Adaptation of supply management towards a hybrid culture: the case of a Japanese automaker
Supply Chain Management
This is the author accepted manuscript. The final version is available from Emerald via the DOI in this record.
© 2016, © Emerald Group Publishing Limited. Purpose – This paper aims to identify problems caused by cultural differences between Japan and China that face supply chain managers by applying Japanese-style supply management practices within supply networks in China and present solutions to this problem. Design/methodology/approach – A single, longitudinal case study conducting two waves of data collection (i.e. interviews and observation) plus the collection of much archival data was performed. It goes beyond the dyad by examining supply management of a Japanese company’s supply chain up to three tiers in China.

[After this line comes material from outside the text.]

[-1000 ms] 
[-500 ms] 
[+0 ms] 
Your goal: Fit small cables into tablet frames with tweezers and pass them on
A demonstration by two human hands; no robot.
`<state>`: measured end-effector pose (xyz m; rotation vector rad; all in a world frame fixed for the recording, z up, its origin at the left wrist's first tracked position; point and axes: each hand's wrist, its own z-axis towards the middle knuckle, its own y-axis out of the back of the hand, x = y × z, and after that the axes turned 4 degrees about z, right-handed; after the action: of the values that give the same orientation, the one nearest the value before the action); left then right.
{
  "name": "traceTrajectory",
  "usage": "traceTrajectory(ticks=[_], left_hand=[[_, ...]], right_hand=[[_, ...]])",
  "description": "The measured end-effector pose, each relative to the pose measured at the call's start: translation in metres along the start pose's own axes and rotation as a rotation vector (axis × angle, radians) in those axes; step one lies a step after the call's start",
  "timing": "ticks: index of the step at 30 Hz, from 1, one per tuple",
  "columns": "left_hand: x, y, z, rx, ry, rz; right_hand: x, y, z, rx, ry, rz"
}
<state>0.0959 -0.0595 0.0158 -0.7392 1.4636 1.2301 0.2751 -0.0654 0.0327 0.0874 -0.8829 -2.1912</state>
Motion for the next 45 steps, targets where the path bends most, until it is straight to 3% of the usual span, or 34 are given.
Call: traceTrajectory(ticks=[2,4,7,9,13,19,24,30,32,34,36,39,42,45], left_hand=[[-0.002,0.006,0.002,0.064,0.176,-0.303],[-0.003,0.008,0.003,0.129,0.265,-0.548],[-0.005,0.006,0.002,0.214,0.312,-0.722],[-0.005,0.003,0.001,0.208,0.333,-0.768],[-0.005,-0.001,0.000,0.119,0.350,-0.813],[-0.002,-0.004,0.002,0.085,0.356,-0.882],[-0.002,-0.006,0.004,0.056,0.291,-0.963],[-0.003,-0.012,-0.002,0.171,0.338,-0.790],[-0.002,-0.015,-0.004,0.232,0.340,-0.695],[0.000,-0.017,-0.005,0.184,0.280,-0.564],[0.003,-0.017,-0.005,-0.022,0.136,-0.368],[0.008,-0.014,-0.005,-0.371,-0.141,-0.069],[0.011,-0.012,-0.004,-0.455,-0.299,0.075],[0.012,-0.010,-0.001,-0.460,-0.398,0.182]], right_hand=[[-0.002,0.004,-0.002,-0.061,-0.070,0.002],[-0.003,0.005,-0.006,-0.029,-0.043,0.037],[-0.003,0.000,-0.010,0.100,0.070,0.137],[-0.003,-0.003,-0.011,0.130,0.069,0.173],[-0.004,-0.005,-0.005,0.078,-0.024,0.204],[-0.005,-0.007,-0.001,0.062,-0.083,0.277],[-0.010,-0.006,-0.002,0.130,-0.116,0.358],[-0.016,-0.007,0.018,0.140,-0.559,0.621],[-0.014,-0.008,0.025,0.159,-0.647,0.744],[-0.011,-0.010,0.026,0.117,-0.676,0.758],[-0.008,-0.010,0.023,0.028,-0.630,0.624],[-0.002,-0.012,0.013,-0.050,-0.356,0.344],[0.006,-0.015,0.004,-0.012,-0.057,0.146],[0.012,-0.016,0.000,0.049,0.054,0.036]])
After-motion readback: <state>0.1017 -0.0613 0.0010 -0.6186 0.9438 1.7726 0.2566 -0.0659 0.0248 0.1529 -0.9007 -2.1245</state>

Findings – The four supply cultural differences between Japan and China, which caused the cultural clashes between JVCo and some of its suppliers were revealed and a model of adaptation of Japanese supply management to the Chinese business system was developed. Adaptation involves creating new supply management practices out of selective adaptation, innovation and change of existing Japanese and Chinese supply management practices rooted in different Japanese, Chinese and Western cultures. A list of organisational factors affecting the adaptation has also been provided. Research limitations/implications – Due to the adoption of a single case study method, caution should be given to generalising the findings to all Japanese firms. Practical implications – The Japanese, Chinese and Western managers were provided with insights on how to mitigate the problems caused by cultural differences within supply relationships in China and some innovative ideas on how managers from all three cultures could blend the elements of the three cultures to form a hybrid culture and reduce cultural clashes. Originality/value – This is one of the few attempts to study the transfer of Japanese supply management practice to China. Organizational theory (i.e. transfer of organizational practice and hybridization) is applied and provides a robust framework to explain the supply management practice. This study also answers the call for a global supplier relationship management paradigm.